Conducted by Priscilla K. Coleman, Professor of Human Development and Family Studies at Bowling Green State University, Ohio, USA, the study was based on an analysis of 22 separate studies and 36 measures of effect, that involved a total of 877,181 participants of whom 163,831 had experienced an abortion. The study took into account pre-existing mental health problems prior to the abortion.
An abstract of the study titled “Abortion and mental health: quantitative synthesis and analysis of research published 1995–2009” with links to the full text is available on the British Journal of Psychiatry website here.
Reactions to abortion and subsequent mental health
David M. Fergusson, PhD, L. John Horwood, MSc and Joseph M. Boden, PhD
This report conducted by Professor David Fergusson and a research team at New Zealand's University of Otago has found that having an abortion will likely increase a woman's chance of developing mental health problems such as anxiety and depression.
The study appeared in the most recent issue of the British Journal of Psychiatry and examined data from a sampling of 500 women who were interviewed six times between the ages of 15 and 30, each time being asked whether they had been pregnant and, if so, what the outcome of that pregnancy had been.
The study revealed that unwanted pregnancy leading to abortion is likely to be a risk factor for mental-health problems that include depression, anxiety, suicidal ideation, alcohol dependence, and illicit drug dependence, while unwanted pregnancy that ends in the birth of the baby does not carry the same risk factor.
Abortion and mental health disorders: Evidence from a 30-year longitudinal study
David M. Fergusson, PhD, L. John Horwood, MSc and Joseph M. Boden, PhD
This report concluded that the evidence is consistent with the view that abortion may beassociated with a small increase in risk of mental disorders.Other pregnancy outcomes were not related to increased riskof mental health problems.
What is most notable in this study is that abortion contributed significant independent effects to numerous mental health problems above and beyond a variety of other traumatizing and stressful life experiences.

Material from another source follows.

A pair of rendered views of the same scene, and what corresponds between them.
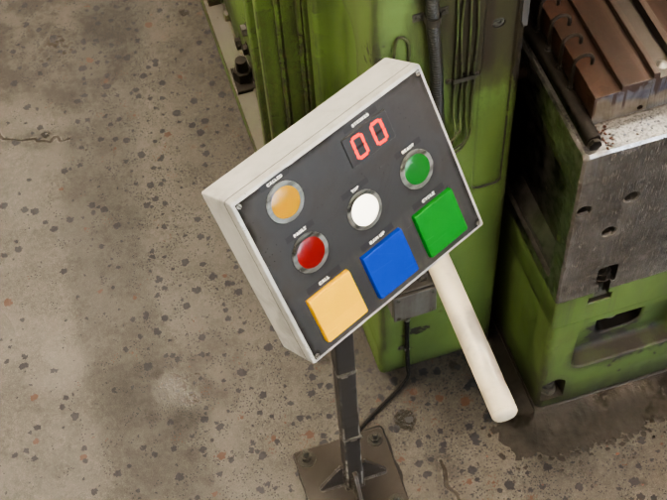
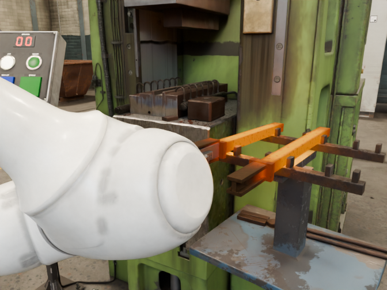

The strongest effects based on the attributable risks indicated that abortion is responsible for more than 10% of the population incidence of alcohol dependence, alcohol abuse, drug dependence, panic disorder, agoraphobia, and bipolar disorder in the population. Lower percentages were identified for 6 additional diagnoses.
The reference is: Coleman PK et al., Induced abortion and anxiety, mood, and substance abuse disorders: Isolating, Journal of Psychiatric Research (2008), doi:10.1016/j.jpsychires.2008.10.009
In what has been described by pro-life groups throughout Europe as a major victory for the protection of unborn children, the Royal College of Psychiatrists (RCP) in London, to which the Irish College of Psychiatrists is closely affiliated, has issued a statement calling on all doctors to warn their patients of the psychological risks of abortion. The College recently invited submissions from practitioners in both Britain and Ireland outlining their professional views on the role of abortion in mental health. The response was such that the RCP has now advised all medical practitioners who are referring women for abortions that they should, and are ethically obliged to, warn their patients of the potential for adverse psychological events following abortion.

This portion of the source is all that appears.